-- ENTRIES SUPPLIED --
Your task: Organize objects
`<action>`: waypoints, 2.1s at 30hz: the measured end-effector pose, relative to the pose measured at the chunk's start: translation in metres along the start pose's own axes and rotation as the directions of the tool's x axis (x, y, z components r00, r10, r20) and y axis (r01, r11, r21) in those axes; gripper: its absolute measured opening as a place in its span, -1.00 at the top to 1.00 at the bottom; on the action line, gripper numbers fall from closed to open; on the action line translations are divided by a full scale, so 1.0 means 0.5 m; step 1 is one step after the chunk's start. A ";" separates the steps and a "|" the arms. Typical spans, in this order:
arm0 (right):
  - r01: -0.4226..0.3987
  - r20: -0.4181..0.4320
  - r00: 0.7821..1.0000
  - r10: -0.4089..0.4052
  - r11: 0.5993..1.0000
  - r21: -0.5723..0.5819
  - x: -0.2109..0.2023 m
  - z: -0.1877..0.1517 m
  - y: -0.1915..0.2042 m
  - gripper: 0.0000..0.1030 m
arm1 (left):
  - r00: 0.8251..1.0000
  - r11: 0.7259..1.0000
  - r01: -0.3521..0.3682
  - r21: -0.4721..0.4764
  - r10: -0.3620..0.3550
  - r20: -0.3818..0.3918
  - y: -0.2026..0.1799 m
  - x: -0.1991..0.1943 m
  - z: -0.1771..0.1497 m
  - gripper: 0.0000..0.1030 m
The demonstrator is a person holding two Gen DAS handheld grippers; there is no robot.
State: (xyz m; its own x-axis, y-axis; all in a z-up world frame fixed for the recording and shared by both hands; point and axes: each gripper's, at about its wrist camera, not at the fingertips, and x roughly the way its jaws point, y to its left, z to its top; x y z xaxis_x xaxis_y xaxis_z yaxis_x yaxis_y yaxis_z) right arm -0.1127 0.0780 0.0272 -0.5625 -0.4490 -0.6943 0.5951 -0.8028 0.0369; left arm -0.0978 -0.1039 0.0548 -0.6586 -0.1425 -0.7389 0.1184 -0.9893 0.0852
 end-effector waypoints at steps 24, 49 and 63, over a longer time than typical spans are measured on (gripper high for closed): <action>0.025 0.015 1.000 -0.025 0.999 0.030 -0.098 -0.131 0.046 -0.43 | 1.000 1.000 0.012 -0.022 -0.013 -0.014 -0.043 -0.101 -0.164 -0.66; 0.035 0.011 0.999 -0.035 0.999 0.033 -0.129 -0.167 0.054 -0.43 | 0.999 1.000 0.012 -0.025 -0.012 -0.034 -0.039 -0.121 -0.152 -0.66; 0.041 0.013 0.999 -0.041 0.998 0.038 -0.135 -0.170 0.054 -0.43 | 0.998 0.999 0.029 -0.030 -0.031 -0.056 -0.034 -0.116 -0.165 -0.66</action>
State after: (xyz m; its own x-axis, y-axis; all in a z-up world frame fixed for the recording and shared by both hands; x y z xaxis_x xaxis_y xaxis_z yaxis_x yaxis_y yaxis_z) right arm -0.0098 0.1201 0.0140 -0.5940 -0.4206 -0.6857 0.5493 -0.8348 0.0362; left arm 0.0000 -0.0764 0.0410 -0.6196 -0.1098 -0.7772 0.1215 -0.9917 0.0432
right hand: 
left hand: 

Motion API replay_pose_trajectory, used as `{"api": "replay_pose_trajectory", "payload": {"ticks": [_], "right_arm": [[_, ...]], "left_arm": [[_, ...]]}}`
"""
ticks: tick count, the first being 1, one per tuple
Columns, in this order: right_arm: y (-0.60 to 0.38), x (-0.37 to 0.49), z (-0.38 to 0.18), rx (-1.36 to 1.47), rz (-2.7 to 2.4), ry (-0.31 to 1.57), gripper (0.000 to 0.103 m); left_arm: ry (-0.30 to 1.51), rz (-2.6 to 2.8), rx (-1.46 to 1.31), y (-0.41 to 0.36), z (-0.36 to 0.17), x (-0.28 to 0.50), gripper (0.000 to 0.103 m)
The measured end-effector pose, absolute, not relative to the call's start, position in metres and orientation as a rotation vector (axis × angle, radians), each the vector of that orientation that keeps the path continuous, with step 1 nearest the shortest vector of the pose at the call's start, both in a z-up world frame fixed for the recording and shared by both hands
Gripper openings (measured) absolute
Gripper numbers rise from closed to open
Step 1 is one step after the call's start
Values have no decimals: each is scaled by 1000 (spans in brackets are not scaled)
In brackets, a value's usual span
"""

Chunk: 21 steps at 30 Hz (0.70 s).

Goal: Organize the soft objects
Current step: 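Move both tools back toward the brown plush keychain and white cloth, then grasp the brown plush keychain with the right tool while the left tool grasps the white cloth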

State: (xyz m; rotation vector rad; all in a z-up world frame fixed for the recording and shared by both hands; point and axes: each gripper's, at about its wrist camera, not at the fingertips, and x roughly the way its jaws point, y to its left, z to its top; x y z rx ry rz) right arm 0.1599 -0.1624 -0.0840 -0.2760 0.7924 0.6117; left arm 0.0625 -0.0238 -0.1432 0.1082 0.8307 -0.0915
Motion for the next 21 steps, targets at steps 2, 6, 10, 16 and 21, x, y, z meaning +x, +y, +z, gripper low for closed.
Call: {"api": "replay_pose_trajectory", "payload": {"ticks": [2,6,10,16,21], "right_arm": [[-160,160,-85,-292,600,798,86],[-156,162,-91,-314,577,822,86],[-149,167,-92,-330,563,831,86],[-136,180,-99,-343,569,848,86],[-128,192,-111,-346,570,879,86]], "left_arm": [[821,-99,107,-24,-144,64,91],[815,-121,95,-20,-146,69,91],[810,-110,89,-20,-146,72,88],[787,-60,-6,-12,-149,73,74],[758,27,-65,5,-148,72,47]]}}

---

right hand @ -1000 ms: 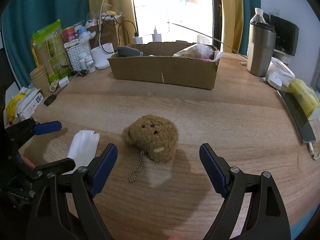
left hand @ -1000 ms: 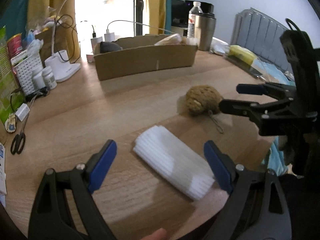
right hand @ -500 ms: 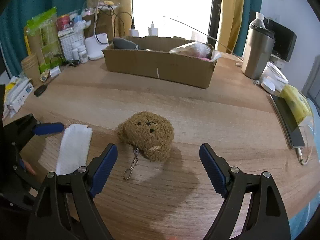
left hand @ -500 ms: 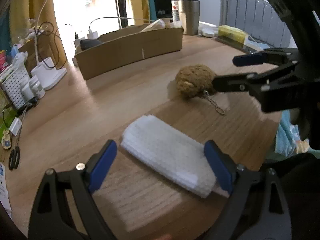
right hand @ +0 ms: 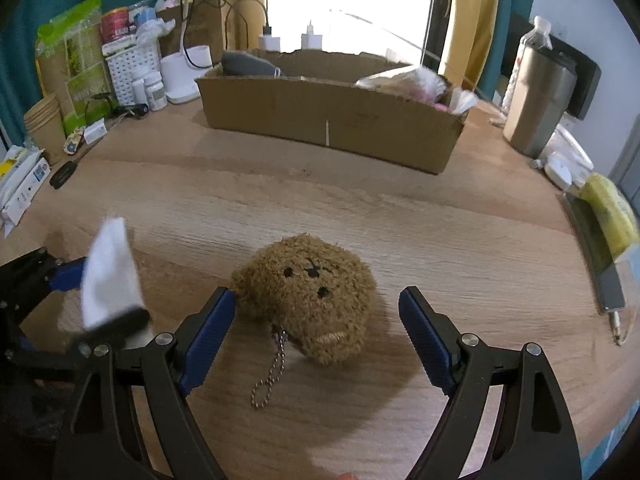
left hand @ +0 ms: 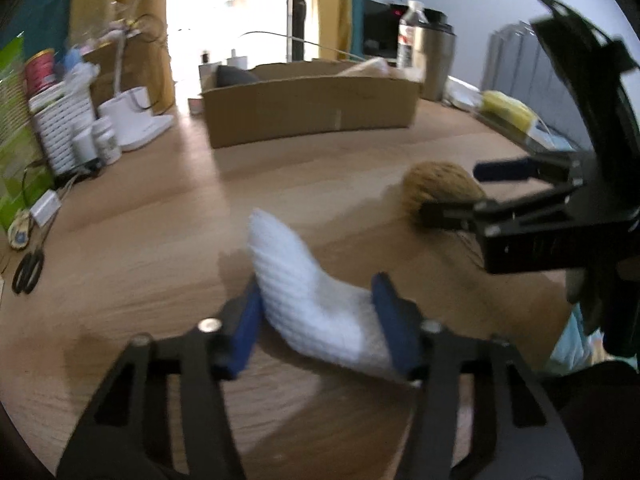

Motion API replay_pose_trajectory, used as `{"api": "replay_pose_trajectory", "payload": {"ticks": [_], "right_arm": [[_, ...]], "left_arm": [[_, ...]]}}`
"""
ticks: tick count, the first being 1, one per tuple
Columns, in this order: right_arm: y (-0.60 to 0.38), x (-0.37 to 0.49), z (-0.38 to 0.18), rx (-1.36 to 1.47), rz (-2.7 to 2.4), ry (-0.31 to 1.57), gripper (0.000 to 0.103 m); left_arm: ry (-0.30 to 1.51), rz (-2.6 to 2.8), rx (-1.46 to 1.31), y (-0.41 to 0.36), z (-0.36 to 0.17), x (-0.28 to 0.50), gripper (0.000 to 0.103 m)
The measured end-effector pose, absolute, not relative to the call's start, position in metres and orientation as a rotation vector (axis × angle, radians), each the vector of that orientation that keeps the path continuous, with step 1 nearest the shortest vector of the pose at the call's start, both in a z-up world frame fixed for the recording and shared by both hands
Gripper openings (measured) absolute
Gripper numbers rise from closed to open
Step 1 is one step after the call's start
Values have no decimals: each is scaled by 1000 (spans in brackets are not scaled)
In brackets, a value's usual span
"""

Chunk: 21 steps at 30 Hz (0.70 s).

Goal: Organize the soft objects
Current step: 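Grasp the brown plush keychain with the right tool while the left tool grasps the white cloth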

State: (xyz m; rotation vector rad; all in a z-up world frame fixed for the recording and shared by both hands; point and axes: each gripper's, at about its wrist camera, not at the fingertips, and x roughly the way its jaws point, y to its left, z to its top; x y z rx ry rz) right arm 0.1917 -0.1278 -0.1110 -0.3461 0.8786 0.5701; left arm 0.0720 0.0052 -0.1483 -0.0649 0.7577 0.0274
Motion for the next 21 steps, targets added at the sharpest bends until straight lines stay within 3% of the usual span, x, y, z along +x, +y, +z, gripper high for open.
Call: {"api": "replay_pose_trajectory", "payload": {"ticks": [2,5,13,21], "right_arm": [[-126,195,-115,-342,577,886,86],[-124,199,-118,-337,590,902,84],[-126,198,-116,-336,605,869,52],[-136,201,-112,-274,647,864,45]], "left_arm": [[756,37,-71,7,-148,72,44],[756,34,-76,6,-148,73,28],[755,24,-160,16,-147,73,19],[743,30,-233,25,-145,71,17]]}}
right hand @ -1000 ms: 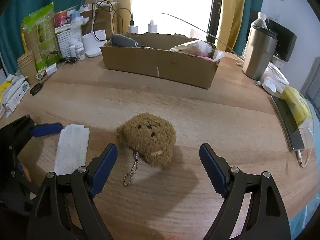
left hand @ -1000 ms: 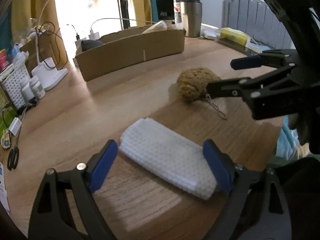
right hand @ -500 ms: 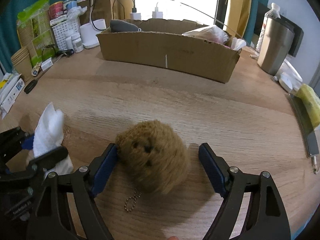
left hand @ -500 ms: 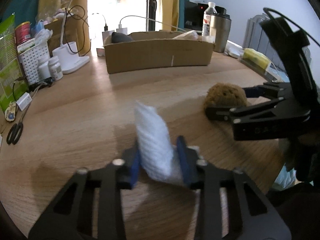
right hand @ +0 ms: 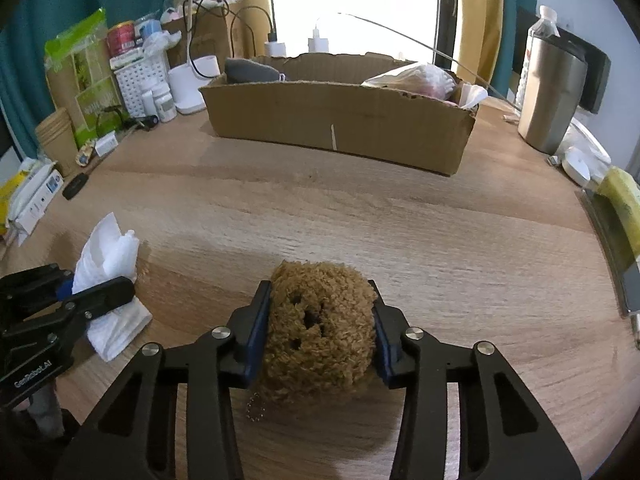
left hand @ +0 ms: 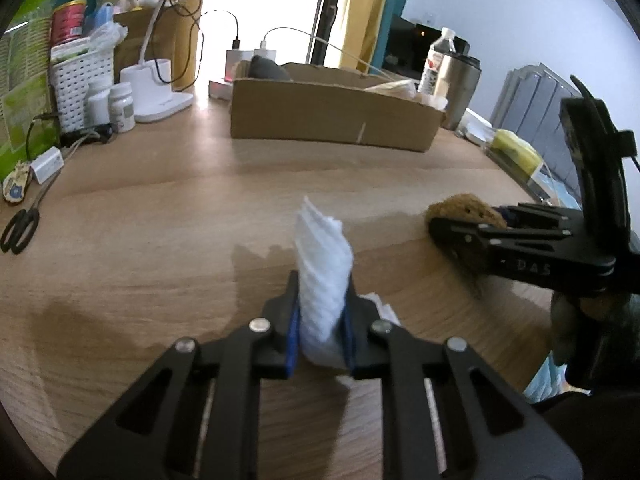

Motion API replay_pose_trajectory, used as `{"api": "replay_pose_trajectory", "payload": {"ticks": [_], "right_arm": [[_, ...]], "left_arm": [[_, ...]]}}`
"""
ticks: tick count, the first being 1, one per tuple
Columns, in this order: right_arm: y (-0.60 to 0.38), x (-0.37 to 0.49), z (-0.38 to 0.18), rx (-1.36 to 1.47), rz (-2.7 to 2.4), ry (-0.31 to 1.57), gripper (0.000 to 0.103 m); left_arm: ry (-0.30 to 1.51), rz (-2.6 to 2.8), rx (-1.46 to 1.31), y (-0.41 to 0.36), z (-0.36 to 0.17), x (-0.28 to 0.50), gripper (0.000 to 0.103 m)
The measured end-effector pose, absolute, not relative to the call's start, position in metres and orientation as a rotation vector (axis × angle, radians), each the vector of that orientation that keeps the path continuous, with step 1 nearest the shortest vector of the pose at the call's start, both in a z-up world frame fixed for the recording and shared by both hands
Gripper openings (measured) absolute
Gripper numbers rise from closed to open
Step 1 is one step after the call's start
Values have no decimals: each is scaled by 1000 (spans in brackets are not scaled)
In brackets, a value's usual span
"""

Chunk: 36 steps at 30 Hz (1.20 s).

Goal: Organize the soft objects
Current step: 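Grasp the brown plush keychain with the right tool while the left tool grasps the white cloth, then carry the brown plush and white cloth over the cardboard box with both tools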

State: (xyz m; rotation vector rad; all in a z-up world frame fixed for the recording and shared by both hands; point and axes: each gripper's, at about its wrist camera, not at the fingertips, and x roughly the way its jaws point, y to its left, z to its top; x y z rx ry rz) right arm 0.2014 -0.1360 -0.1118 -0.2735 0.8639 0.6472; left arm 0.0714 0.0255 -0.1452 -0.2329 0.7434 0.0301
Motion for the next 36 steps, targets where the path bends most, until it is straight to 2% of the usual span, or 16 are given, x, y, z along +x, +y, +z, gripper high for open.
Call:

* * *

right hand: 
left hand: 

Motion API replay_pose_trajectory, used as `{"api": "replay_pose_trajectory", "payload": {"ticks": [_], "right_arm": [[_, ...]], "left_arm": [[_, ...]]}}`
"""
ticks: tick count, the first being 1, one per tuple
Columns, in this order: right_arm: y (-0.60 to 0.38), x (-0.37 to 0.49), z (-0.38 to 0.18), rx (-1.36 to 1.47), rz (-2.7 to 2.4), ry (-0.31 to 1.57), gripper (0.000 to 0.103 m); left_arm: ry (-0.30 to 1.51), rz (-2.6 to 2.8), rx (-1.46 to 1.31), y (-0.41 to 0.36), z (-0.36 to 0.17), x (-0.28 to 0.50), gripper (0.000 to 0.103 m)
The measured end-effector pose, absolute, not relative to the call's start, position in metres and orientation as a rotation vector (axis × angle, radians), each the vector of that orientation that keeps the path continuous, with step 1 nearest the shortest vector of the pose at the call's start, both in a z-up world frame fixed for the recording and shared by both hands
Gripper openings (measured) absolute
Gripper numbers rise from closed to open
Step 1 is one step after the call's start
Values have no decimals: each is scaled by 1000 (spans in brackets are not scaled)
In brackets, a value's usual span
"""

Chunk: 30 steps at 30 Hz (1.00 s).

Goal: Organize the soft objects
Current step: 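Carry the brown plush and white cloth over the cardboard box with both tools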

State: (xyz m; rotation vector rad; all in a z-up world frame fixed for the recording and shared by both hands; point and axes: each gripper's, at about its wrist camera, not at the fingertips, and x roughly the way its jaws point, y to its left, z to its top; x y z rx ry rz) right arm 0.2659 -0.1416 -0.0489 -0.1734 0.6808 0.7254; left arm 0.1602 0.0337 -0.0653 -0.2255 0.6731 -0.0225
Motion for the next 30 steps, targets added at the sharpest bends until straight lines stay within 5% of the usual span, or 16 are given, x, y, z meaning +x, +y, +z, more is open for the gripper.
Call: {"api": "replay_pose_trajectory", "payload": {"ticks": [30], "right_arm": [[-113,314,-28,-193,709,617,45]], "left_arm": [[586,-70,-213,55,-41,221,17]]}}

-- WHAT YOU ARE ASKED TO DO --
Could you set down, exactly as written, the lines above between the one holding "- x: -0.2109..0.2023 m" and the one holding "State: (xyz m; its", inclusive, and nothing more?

-- SOLUTION FOR THIS PROBLEM --
  - x: -0.2109..0.2023 m
  - z: -0.1877..0.1517 m
  - y: -0.1915..0.2042 m
  - gripper: 0.0000..0.1030 m
arm1 (left):
  - r00: 0.8251..1.0000
  - r11: 0.7259..1.0000
  - r01: -0.3521..0.3682
  - r21: -0.4721..0.4764
  - r10: -0.3620..0.3550
  - r20: -0.3818..0.3918
  - y: -0.2026..0.1799 m
  - x: -0.1991..0.1943 m
  - z: -0.1771..0.1497 m
  - gripper: 0.0000..0.1030 m
The demonstrator is a person holding two Gen DAS handheld grippers; there is no robot.
State: (xyz m; its own x-axis, y-axis; all in a z-up world frame fixed for the recording and shared by both hands; point and axes: each gripper's, at about its wrist camera, not at the fingertips, and x roughly the way its jaws point, y to its left, z to its top; x y z xaxis_x xaxis_y xaxis_z yaxis_x yaxis_y yaxis_z) right arm -0.1127 0.0780 0.0272 -0.5625 -0.4490 -0.6943 0.5951 -0.8028 0.0369; left arm -0.0978 -0.1039 0.0548 -0.6586 -0.1425 -0.7389 0.1184 -0.9893 0.0852

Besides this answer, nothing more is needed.